Mac: So, how'd you lose that hand?
- 30 Rock: Liz Lemon questions her ex-boyfriend how he got his hooks. He explains that he got one of them when he was in Africa working for Doctors Without Borders, by waving at his old high school football coach from a helicopter ("It looked just like a black version of him!"). The second story is unexplained, but involves explosives.
- The Jeffersons. Jennie is writing an article about gangs, and she starts to hang out with one. Each member has at least one scar, which they call "medals," and they are proud to show them to her and tell how they got them (in a knife fight, shot, etc.). One young trainee gang member doesn't have any medals yet but is looking forward to getting one in the next rumble - if he doesn't have a medal he can't become a full member of the gang. He ends up killed in the rumble.

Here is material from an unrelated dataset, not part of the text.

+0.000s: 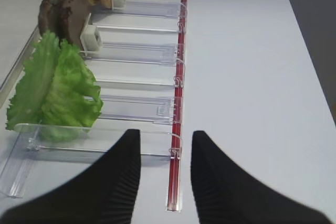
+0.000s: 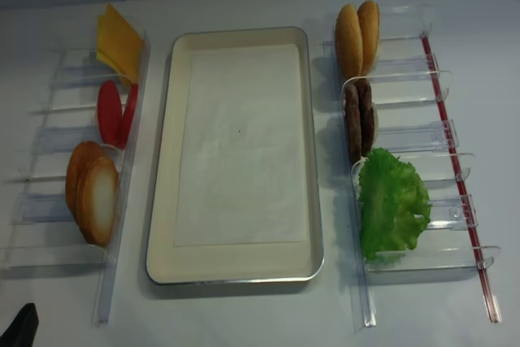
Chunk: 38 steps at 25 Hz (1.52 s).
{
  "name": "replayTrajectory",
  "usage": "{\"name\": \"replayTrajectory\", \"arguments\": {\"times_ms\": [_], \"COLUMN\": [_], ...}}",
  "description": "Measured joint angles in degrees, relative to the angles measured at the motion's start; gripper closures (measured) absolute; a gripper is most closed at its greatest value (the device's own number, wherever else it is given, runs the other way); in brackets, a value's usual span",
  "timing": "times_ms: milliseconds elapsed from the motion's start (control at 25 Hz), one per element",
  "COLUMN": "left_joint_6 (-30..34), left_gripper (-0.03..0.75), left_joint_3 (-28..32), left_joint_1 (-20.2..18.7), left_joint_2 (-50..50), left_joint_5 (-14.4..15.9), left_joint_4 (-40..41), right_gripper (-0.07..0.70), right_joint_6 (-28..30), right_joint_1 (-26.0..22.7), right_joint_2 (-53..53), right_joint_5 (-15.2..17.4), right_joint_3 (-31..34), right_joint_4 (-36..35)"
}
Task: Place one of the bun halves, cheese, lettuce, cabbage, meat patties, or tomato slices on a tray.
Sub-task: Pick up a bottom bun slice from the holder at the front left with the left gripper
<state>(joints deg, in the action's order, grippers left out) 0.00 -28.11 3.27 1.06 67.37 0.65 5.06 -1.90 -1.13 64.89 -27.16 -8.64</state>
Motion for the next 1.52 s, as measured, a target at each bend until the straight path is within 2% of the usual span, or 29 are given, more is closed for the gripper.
{"name": "replayTrajectory", "arguments": {"times_ms": [640,800,880,1160,1520], "left_joint_6": [-2.41,-2.22,-1.10,1.00,3.01], "left_gripper": [0.141,0.168,0.195,0.212,0.213], "left_joint_3": [0.00,0.00,-0.87,-4.72,-12.10], "left_joint_1": [0.00,0.00,0.00,0.00,0.00], "left_joint_2": [0.00,-0.12,-4.50,-17.06,-41.29], "left_joint_5": [0.00,0.25,1.88,2.01,0.76], "left_joint_4": [-0.65,-0.65,-3.31,-12.33,-13.60], "right_gripper": [0.363,0.363,0.363,0.363,0.363], "right_joint_6": [0.00,0.00,0.00,0.00,0.00], "right_joint_1": [0.00,0.00,0.00,0.00,0.00], "right_joint_2": [0.00,0.00,0.00,0.00,0.00], "right_joint_5": [0.10,0.10,0.10,0.10,0.10], "right_joint_3": [0.00,0.00,0.00,0.00,0.00], "right_joint_4": [0.00,0.00,0.00,0.00,0.00]}}
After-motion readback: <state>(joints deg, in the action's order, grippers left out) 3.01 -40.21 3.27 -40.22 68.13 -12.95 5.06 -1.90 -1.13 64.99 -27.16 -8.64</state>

- In an episode of InSecurity, Burt and N'udu compare scars. The causes range from protecting the Ligerian ambassador from a Ganzi assassin's bullet to falling off a roof.
- On Buffy the Vampire Slayer, Spike has a scar on his eyebrow, mainly because his actor James Marsters received one in a mugging. Still, in "Fool For Love", while Spike is telling flashback stories, one of them shows the character getting it during his fight with the Chinese Slayer during the Boxer Rebellion. Apparently, it was a magic sword.
- Averted in Merlin with Lancelot. When he shows up for the second time in the series he has a scar across his cheek, one that no one ever comments on. When he turns up a season later for the third time, the scar is completely gone.
- In Arrow, Ollie has horrible scars across his chest when he returns from the island, eventually explained as being the result of Deathstroke torturing him. A lot of the advertising of the series specifically invokes this trope.
- In Traveller, Aslan never fix cosmetic damage (which does not inhibit performance) on warships. They consider it an honorable career to raise its value. This applies even if the ship was purchased from humans and earned its scars in a human navy.
- In Werewolf: The Apocalypse, scars are a symbol of glory and honor. A good story can bring more renown if it's got a scar you can show off, and a wicked scar is always cooler if it's got a howl-worthy story behind it.
- And due to their Healing Factor only aggravated damage like fire, silver, or the claws of other werewolves leaves scars, practically guaranteeing a story behind each scar.
- In one Far Side strip, one sailor is telling another of how he got his peg leg. The other sailor, however, has a peg head.
- Henry V
This day is call'd the feast of Crispian.
He that outlives this day, and comes safe home,
Will stand a tip-toe when this day is nam'd,
And rouse him at the name of Crispian.
He that shall live this day, and see old age,
Will yearly on the vigil feast his neighbours,
And say 'To-morrow is Saint Crispian.'
Then will he strip his sleeve and show his scars,
And say 'These wounds I had on Crispian's day.'
- RWBY's Weiss has a small scar across her left eye. When Weiss's VA was asked about it, she dodged the question, replying that '[the fans] will find out.' This alone implies that it's significant.
- Given the hints in episode 15 that Weiss's father is abusive, a common fan theory is that he caused it.
- Heart Core Actually starts off with one of these. It shows how Ame, once a happy and cheerful princess, was forced into a permanently scarring ritual by her father, costing her much of her powers and leaving her with large scars on her face and arms that never healed. This made her rather bitter against her dad.
- Anna from Sire has a highly visible scar running across her face. We learn she earned it in an attempt to kill herself with a letter opener after her Hyde-Child "sister" murdered their uncle.